Our efforts have yielded promising results in optimizing conditions for the enrichment of IgA+ populations. All the samples have already been sorted and stored at -20°C for further steps. This phase of the project underscores our commitment to methodological refinement and precision in experimental design. For the next six months, I plan to standardize the library preparation process by utilizing different kits to achieve better and more uniform results. Once the standardization is complete, all samples will be used for library preparation for shotgun sequencing. This will include IgA-targeted, non-targeted, and pre-sorted microbes from the controls and T1D samples by August 2024. The bioinformatics analysis will be completed by September 2024. Based on our data, we will select and evaluate species that are more IgA+ targeted in the population in T1D progressors and controls. This will help us decipher the intricate interplay between IgA+ gut commensals and the onset of T1D. This plan not only aims to advance our understanding of IgA+ populations but also sets the stage for potential breakthroughs in understanding the microbial factors influencing T1D progression. We extend our heartfelt gratitude to the Diabetes Research Connection for their unwavering support throughout this project.

Project Description

Type 1 diabetes (T1D) is a condition where the immune system attacks and destroys insulin-producing beta cells, leading to a deficiency in insulin production and elevated blood sugar levels. Genetics alone cannot explain the increased incidence of diabetes worldwide, indicating the role of environmental factors. These factors include viral infections, dietary components, and gut microbiome that are potentially playing a role in disease progression in genetically susceptible individuals.
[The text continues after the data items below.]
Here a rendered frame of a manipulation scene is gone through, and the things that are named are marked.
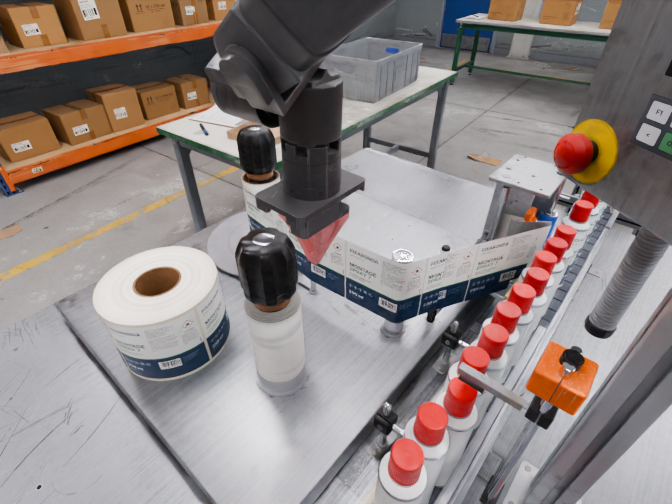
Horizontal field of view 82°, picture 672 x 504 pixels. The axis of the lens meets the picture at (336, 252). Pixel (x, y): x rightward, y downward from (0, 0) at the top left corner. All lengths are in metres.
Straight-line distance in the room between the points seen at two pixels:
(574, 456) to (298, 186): 0.45
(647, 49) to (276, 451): 0.63
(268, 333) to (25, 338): 0.62
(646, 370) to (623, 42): 0.29
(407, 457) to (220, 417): 0.36
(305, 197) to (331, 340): 0.44
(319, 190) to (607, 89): 0.27
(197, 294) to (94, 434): 0.30
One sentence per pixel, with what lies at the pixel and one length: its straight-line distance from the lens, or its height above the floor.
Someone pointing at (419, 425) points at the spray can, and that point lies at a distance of 0.46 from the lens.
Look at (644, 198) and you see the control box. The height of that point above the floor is 1.31.
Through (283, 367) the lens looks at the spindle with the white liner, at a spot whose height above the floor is 0.95.
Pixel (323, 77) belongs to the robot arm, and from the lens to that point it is 0.35.
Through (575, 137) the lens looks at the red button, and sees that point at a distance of 0.43.
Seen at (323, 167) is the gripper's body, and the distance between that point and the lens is 0.36.
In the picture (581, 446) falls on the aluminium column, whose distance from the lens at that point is 0.57.
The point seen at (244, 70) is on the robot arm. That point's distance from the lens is 0.29.
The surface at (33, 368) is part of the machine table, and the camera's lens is 0.99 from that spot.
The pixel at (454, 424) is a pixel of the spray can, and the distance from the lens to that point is 0.51.
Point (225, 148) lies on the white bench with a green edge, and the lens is 1.80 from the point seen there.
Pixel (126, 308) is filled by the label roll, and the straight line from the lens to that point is 0.71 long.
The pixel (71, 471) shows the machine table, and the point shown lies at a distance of 0.81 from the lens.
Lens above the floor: 1.48
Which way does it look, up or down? 38 degrees down
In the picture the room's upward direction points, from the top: straight up
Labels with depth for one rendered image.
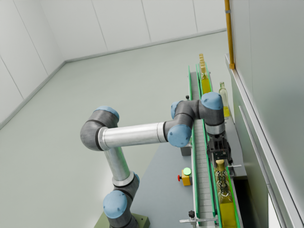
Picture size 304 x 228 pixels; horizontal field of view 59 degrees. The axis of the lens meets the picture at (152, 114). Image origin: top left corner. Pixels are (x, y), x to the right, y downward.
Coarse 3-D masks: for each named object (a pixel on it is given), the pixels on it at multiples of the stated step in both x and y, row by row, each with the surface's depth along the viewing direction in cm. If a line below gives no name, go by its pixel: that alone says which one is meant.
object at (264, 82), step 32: (256, 0) 72; (288, 0) 49; (256, 32) 77; (288, 32) 51; (256, 64) 84; (288, 64) 54; (256, 96) 92; (288, 96) 57; (256, 128) 92; (288, 128) 60; (288, 160) 64; (288, 192) 68; (288, 224) 64
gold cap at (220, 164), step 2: (216, 160) 117; (218, 160) 117; (220, 160) 116; (222, 160) 116; (216, 162) 116; (218, 162) 115; (220, 162) 115; (222, 162) 115; (218, 164) 115; (220, 164) 115; (222, 164) 115; (218, 166) 116; (220, 166) 115; (222, 166) 115; (224, 166) 117; (218, 168) 116; (220, 168) 116; (222, 168) 116; (224, 168) 117; (218, 170) 117; (220, 170) 116; (222, 170) 116
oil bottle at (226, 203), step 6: (228, 192) 110; (222, 198) 108; (228, 198) 108; (222, 204) 109; (228, 204) 109; (222, 210) 111; (228, 210) 111; (222, 216) 113; (228, 216) 113; (234, 216) 113; (222, 222) 116; (228, 222) 115; (234, 222) 114
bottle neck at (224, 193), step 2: (220, 184) 108; (222, 184) 108; (224, 184) 108; (226, 184) 107; (220, 186) 107; (222, 186) 109; (224, 186) 109; (226, 186) 106; (220, 188) 108; (222, 188) 106; (224, 188) 106; (226, 188) 106; (222, 190) 107; (224, 190) 107; (226, 190) 107; (222, 192) 108; (224, 192) 107; (226, 192) 107; (222, 194) 108; (224, 194) 108; (226, 194) 108
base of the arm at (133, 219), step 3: (132, 216) 136; (132, 219) 134; (135, 219) 140; (129, 222) 132; (132, 222) 134; (135, 222) 136; (126, 225) 130; (129, 225) 132; (132, 225) 133; (135, 225) 135
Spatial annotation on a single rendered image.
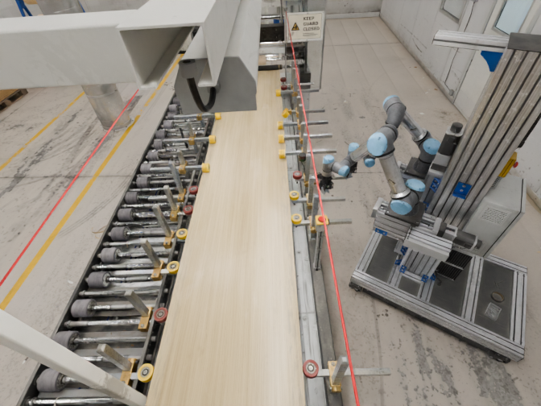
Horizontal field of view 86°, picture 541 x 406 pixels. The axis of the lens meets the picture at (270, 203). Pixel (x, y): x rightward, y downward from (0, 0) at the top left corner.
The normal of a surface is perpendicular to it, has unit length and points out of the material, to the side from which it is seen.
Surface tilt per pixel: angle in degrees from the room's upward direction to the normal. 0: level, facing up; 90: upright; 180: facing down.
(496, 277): 0
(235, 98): 90
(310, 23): 90
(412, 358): 0
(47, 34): 90
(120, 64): 90
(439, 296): 0
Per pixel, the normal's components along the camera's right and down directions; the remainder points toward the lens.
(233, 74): 0.01, 0.71
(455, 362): -0.05, -0.69
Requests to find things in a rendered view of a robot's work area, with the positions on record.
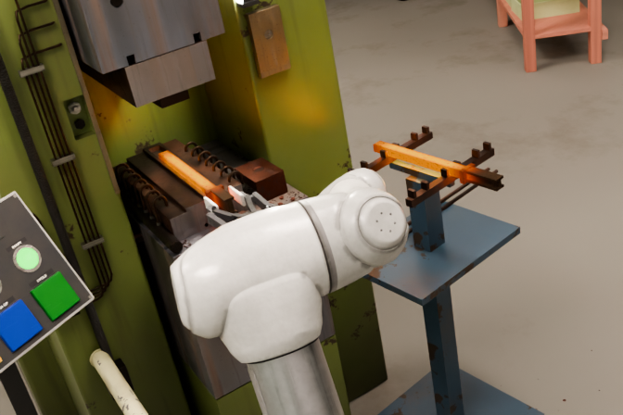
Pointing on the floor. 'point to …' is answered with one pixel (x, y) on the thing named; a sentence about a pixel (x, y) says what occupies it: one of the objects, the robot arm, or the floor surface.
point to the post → (17, 391)
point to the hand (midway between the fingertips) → (223, 200)
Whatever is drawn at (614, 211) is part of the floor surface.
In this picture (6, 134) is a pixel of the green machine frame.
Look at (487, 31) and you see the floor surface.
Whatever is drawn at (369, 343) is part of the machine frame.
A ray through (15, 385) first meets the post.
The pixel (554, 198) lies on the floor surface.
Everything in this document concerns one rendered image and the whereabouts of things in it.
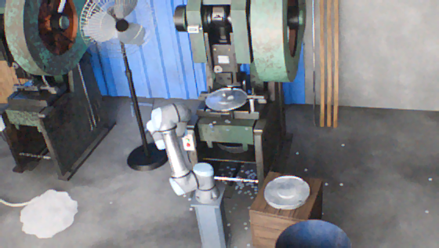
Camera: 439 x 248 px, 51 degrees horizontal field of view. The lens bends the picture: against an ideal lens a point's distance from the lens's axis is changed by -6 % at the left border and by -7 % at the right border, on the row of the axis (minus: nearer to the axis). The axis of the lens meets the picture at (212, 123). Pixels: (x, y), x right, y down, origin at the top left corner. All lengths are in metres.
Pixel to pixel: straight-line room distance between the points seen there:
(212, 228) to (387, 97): 2.27
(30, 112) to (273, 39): 2.24
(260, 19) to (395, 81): 2.12
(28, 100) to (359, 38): 2.91
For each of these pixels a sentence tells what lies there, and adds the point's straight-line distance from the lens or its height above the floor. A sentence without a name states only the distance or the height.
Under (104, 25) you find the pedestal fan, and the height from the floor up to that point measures 1.30.
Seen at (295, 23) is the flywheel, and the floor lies 1.32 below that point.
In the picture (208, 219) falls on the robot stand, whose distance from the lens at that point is 3.07.
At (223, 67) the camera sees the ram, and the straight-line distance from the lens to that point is 3.26.
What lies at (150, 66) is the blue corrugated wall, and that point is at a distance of 4.96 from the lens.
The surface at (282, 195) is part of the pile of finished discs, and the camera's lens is 3.09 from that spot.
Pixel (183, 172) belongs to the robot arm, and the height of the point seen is 0.71.
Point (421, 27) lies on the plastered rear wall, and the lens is 4.34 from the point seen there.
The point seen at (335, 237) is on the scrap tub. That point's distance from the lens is 2.81.
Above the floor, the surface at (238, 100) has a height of 0.78.
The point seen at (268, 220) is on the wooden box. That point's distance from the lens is 3.07.
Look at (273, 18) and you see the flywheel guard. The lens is 2.71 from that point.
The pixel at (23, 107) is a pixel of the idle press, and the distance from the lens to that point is 4.26.
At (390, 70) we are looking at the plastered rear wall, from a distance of 4.50.
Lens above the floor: 2.43
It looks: 32 degrees down
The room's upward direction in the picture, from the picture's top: 8 degrees counter-clockwise
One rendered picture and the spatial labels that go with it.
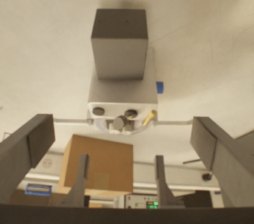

In this project, I will determine the role of the immune interaction of gut microbes in T1D, focusing on immunoglobulin A (IgA). IgA is a crucial antibody in the immune system that defends our body against pathogens. It is primarily found in mucosal areas such as the gastrointestinal, respiratory, and urogenital tracts, saliva, tears, and breast milk. IgA works by binding to and neutralizing harmful pathogens, protecting the body from infections. Moreover, IgA also shapes the gut microbiome composition by coating beneficial bacteria and preventing them from being attacked by the host immune system. Alterations in IgA have been shown to increase the risk of several autoimmune diseases; however, there is limited data about IgA response in the gut microbiome of T1D patients.

Research showed that IgA levels are higher in T1D patients. However, we don’t know precisely how IgA and the bacteria interact and contribute to the disease. Therefore, the goal of my project is to determine the IgA-coated bacteria in T1D and study their role in disease development. In this study, we obtained stool samples from children at ages 1, 2.5, and 5. We will compare their gut microbiome composition and the targets of the IgA, comparing healthy individuals to children who developed T1D later in life (T1D progressors).

Additionally, we will use a mouse model of T1D to study the role of IgA-coated bacteria on disease onset. The hypothesis is that IgA-coated bacteria play a crucial role in T1D pathophysiology. If we determine a causal link between these gut microbes and T1D onset, it will guide us to develop new therapeutics that specifically target these bacteria to prevent T1D onset in the future. Additionally, beneficial bacterial species can be used for probiotics for the prevention of T1D. I am very excited about this project, and I remain deeply grateful to the DRC and the donors for the support extended to us through this prestigious award and recognition.